What to do: From the entries, copy every line that carries the string "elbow".

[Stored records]

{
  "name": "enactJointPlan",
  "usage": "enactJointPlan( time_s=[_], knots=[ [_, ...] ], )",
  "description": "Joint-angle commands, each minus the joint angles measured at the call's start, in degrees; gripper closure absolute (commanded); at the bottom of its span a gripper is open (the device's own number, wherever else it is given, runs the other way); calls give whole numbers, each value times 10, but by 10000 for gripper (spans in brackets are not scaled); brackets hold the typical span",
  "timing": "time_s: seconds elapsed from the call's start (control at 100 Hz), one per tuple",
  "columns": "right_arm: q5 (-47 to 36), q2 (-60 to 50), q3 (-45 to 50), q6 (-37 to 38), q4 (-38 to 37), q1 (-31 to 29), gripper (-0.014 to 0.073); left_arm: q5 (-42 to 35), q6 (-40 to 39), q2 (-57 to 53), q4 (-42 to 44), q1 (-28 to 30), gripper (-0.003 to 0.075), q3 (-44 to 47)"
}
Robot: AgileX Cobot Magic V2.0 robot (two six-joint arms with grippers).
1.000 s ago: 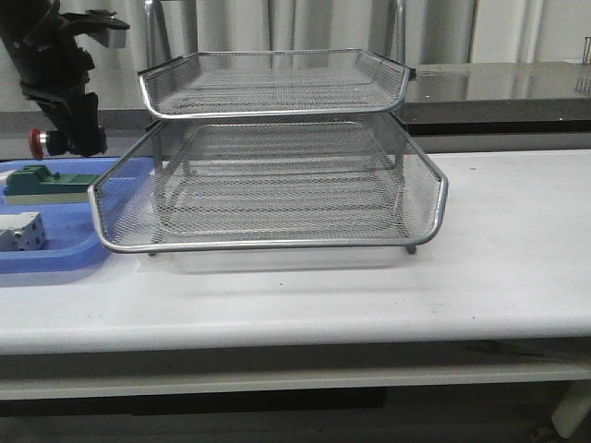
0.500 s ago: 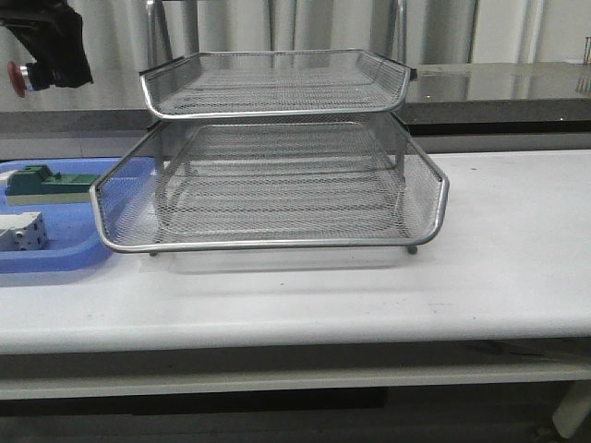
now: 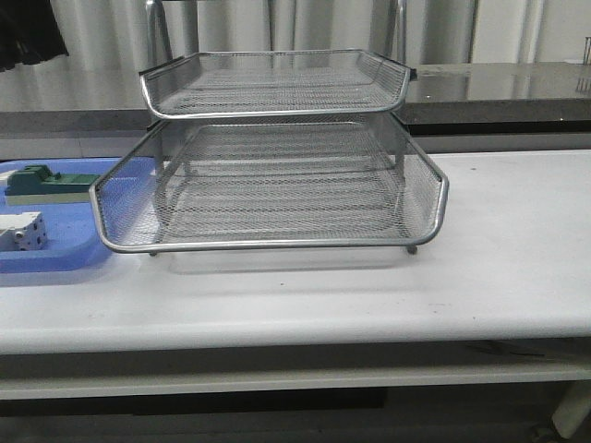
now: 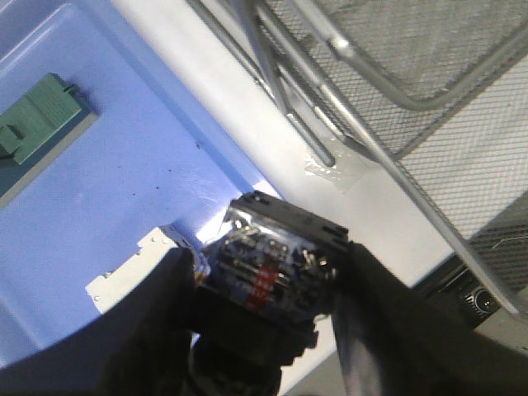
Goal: Place button on rack with both arms
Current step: 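Lower the button into the pulled-out middle tray and open the left gripper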
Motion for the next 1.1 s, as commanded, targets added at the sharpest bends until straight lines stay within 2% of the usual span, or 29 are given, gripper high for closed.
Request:
enactJointPlan(
  time_s=[0.0,0.33,0.55,0.98,1.06,1.09],
  knots=[
    [-29,2,-19,0,-7,1,661,12,-7,-59,-22,-24,671,6],
    [-29,2,-19,0,-7,1,661,11,-5,-59,-22,-168,671,13],
    [-29,2,-19,0,-7,1,661,-35,11,-14,-18,-244,671,13],
    [-29,2,-19,0,-7,1,661,-60,11,69,-18,-273,662,12],
    [-29,2,-19,0,-7,1,661,-61,11,71,-18,-274,612,12],
    [-29,2,-19,0,-7,1,661,-62,11,71,-18,-274,568,12]
  ],
)
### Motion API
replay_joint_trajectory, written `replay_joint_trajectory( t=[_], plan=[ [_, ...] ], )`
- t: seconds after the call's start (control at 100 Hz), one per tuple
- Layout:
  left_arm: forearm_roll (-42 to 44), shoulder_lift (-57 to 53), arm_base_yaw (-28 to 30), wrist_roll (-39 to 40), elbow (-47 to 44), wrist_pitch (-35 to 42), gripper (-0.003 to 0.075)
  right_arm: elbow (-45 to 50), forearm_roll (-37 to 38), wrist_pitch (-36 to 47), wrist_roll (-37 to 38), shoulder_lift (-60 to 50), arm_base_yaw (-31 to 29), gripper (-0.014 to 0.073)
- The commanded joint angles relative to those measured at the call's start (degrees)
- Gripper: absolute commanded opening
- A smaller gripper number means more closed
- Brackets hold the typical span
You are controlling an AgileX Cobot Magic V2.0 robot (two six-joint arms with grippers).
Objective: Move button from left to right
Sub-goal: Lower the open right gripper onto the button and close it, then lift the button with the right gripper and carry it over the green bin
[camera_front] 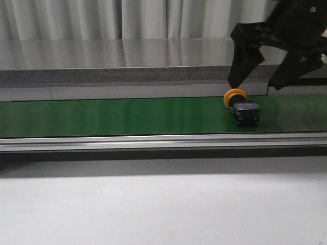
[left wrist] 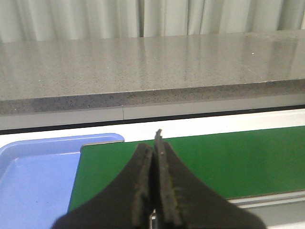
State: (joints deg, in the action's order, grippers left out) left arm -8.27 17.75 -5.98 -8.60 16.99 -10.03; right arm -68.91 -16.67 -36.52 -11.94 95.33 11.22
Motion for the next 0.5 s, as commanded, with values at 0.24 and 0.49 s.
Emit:
replay_joint_trajectory(
  t=[0.24, 0.49],
  plan=[
    [-0.7, 0.4, -0.2, 0.2, 1.7, 4.8, -0.002, -2.8, 3.3, -0.3, -0.5, 3.6, 0.0, 0.0633],
    [-0.7, 0.4, -0.2, 0.2, 1.7, 4.7, -0.002, -3.6, 3.3, -4.7, -0.4, 3.6, 0.0, 0.0245]
  ],
)
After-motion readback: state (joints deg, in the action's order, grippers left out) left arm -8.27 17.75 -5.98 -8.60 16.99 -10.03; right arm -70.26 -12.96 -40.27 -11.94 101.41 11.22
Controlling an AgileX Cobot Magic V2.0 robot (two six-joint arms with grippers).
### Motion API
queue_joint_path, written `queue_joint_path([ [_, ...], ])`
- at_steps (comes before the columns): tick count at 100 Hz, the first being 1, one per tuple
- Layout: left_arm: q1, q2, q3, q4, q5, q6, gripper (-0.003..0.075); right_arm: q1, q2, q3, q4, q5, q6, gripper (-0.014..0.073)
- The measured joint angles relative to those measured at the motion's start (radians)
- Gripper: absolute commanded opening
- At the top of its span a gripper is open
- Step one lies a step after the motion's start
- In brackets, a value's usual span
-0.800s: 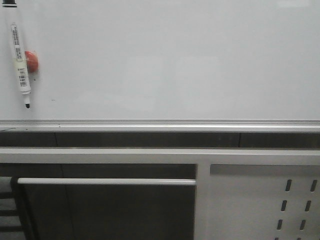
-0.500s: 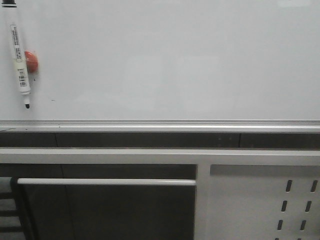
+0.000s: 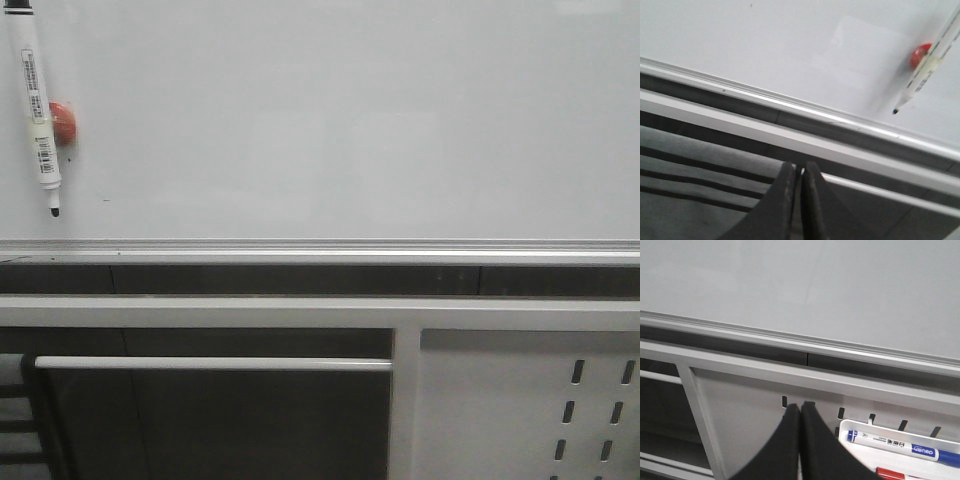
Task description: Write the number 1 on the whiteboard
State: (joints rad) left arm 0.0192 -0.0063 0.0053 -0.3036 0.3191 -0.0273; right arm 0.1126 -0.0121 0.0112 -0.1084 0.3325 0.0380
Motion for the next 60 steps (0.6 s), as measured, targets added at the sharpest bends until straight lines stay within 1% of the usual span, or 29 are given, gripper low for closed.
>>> queue_joint_path([
  [7, 0.0, 0.0, 0.0, -0.152, -0.021, 0.0, -0.0001, 0.0, 0.0, 0.0, -0.004, -0.012, 0.0, -0.0079],
  [13, 0.0, 0.0, 0.0, -0.25, -0.037, 0.0, -0.0001, 0.0, 0.0, 0.001, -0.009, -0.042, 0.0, -0.0079],
  [20, 0.0, 0.0, 0.0, -0.346, -0.069, 0.0, -0.0001, 0.0, 0.0, 0.001, 0.014, -0.134, 0.0, -0.0079],
  [28, 0.0, 0.0, 0.0, -0.454, -0.099, 0.0, -0.0001, 0.0, 0.0, 0.001, 0.128, -0.281, 0.0, -0.0079],
  [39, 0.0, 0.0, 0.0, -0.536, -0.127, 0.0, 0.0, 0.0, 0.0, 0.001, 0.311, -0.443, 0.0, -0.0079],
  [46, 0.001, 0.0, 0.0, -0.557, -0.144, 0.0, 0.0, 0.0, 0.0, 0.001, 0.421, -0.493, 0.002, -0.0079],
  [54, 0.001, 0.0, 0.0, -0.562, -0.144, 0.011, 0.0, 0.0, 0.0, 0.001, 0.546, -0.509, 0.002, -0.0079],
  [60, 0.001, 0.0, -0.005, -0.562, -0.129, 0.06, 0.0, 0.0, 0.0, 0.001, 0.592, -0.507, 0.004, -0.0079],
])
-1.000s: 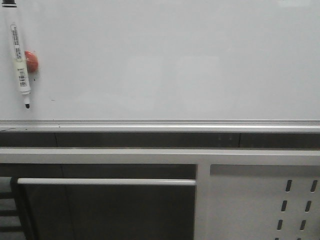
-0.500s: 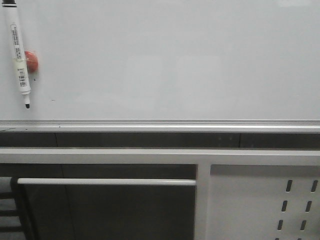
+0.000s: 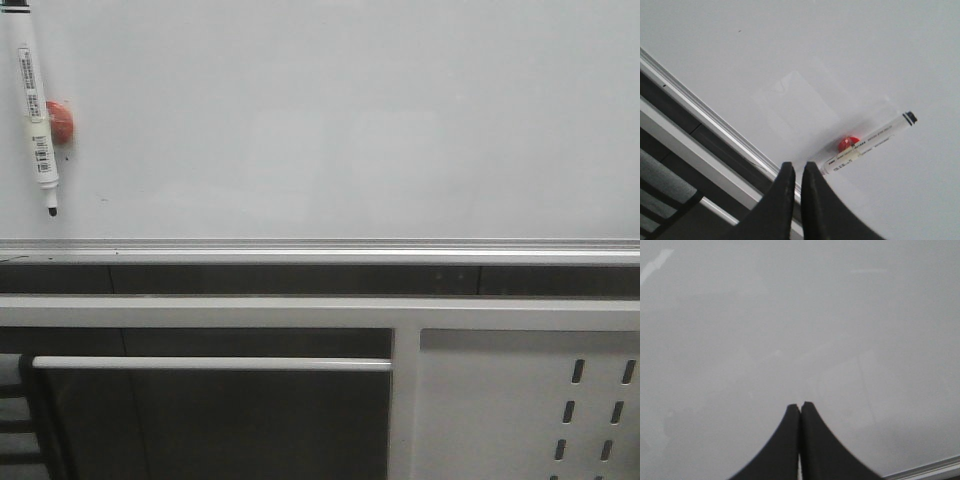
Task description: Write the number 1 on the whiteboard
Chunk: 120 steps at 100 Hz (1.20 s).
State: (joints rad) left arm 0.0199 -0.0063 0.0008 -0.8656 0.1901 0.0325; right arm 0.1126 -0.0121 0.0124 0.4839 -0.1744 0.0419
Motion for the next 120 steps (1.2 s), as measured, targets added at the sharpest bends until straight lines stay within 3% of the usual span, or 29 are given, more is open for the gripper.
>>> queue_joint_path([
  [6, 0.0, 0.0, -0.014, 0.0, 0.032, 0.078, 0.0001, 0.0, 0.0, 0.0, -0.004, 0.038, 0.0, -0.0079],
  [18, 0.0, 0.022, -0.091, 0.0, 0.102, 0.24, 0.0045, 0.0, 0.004, -0.054, -0.092, 0.249, -0.01, -0.0079],
  [33, 0.0, 0.171, -0.206, 0.0, 0.16, 0.433, 0.0274, 0.009, 0.088, -0.194, -0.165, 0.378, -0.128, -0.0078],
  [40, -0.01, 0.255, -0.253, 0.0, 0.168, 0.522, 0.0344, 0.009, 0.142, -0.258, -0.178, 0.437, -0.214, -0.0078],
  [54, -0.074, 0.384, -0.315, 0.0, 0.166, 0.695, 0.0346, 0.009, 0.239, -0.32, -0.186, 0.491, -0.312, -0.0013],
  [65, -0.134, 0.466, -0.324, 0.0, 0.124, 0.825, 0.0346, 0.009, 0.278, -0.325, -0.188, 0.498, -0.326, 0.0156],
  [78, -0.187, 0.543, -0.324, -0.016, 0.016, 0.869, 0.0346, 0.009, 0.284, -0.325, -0.177, 0.498, -0.33, 0.0339],
  [101, -0.32, 0.681, -0.328, -0.009, -0.09, 0.986, 0.034, 0.009, 0.284, -0.325, -0.176, 0.498, -0.332, 0.0346],
  [120, -0.475, 0.769, -0.328, -0.12, -0.304, 1.023, 0.034, 0.009, 0.288, -0.325, -0.175, 0.496, -0.332, 0.0346],
])
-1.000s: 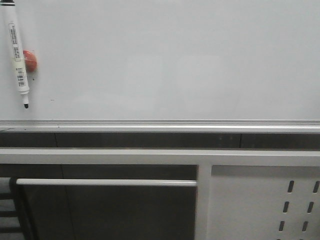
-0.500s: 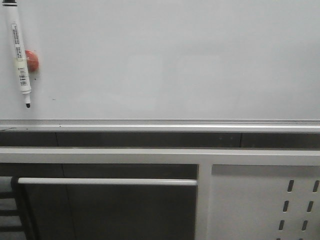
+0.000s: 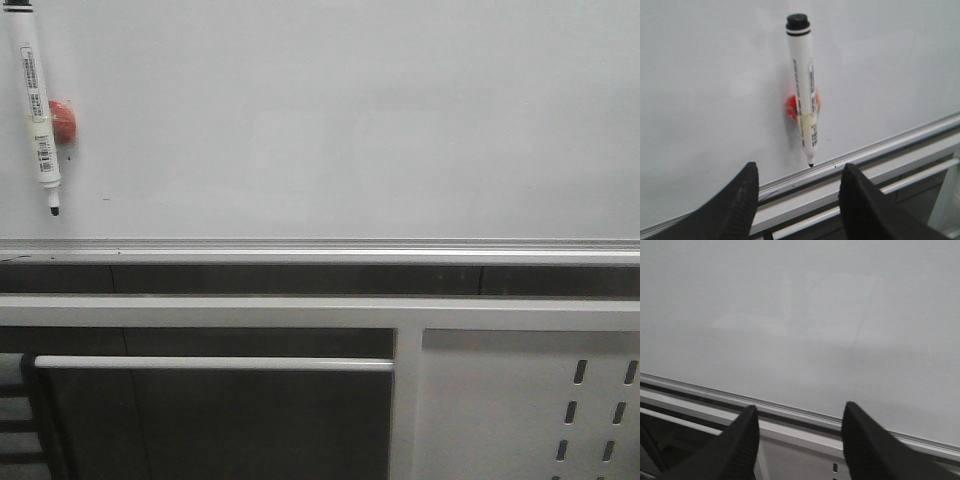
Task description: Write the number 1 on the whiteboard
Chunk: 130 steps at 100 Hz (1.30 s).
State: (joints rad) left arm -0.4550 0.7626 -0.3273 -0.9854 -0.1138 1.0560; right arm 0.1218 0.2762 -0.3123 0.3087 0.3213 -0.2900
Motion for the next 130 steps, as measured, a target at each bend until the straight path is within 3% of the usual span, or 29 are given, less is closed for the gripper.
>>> queue_joint_path([
  [21, -0.154, 0.095, -0.001, -0.081, -0.112, -0.016, 0.0336, 0.0, 0.004, 0.0, 0.0, 0.0, -0.002, 0.0346],
  [40, -0.237, 0.18, -0.002, -0.09, -0.354, -0.224, 0.0336, 0.0, 0.004, 0.0, 0.0, 0.0, -0.002, 0.0346],
  [49, -0.239, 0.214, -0.002, -0.053, -0.404, -0.297, 0.0336, 0.0, 0.004, 0.0, 0.0, 0.0, -0.002, 0.0346],
  [75, -0.241, 0.327, -0.004, 0.116, -0.422, -0.534, 0.0309, 0.0, 0.004, 0.0, 0.0, 0.0, -0.002, 0.0346],
  [110, -0.245, 0.432, -0.073, 0.17, -0.424, -0.562, 0.0283, 0.0, 0.004, 0.0, 0.0, 0.0, -0.002, 0.0346],
  [130, -0.194, 0.494, -0.1, 0.156, -0.424, -0.562, 0.0283, 0.0, 0.004, 0.0, 0.0, 0.0, -0.002, 0.0346],
])
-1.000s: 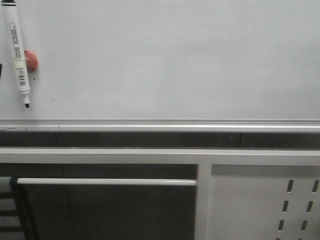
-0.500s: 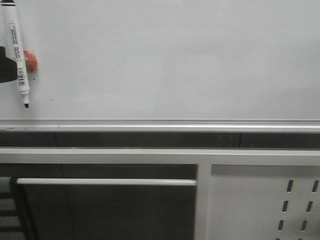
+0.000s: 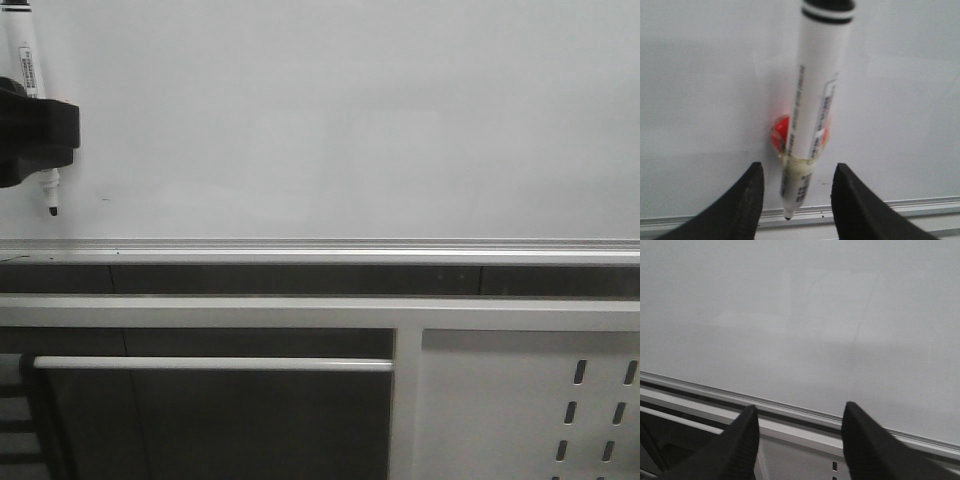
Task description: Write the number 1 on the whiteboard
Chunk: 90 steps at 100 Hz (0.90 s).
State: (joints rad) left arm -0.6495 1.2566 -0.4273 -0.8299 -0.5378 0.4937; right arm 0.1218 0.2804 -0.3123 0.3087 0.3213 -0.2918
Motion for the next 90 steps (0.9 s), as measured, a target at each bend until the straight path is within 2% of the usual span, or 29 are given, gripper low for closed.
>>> queue_joint_path([
  [53, 0.018, 0.103, -0.055, 0.06, 0.002, -0.002, 0.0283, 0.0, 0.0, 0.0, 0.0, 0.0, 0.0, 0.0346],
  [90, 0.018, 0.15, -0.061, -0.017, -0.003, -0.002, 0.0282, 0.0, 0.0, 0.0, 0.011, 0.002, 0.0, 0.0346],
])
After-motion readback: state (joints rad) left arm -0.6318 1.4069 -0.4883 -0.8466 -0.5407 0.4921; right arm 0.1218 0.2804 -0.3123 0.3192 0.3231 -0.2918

Answer for this exercise:
  left_arm: forearm_roll (-42 to 44), shoulder_lift (-57 to 53), arm_base_yaw (-28 to 30), wrist_roll (-39 to 40), elbow (-47 to 44), wrist_pitch (-35 to 42), gripper (-0.003 to 0.075)
  right_arm: elbow (-45 to 50), forearm_roll (-37 to 38), wrist_pitch (-36 to 47), wrist_roll (-37 to 38), shoulder_lift (-60 to 50), arm_base_yaw (-31 to 29), gripper (-0.014 to 0.073)

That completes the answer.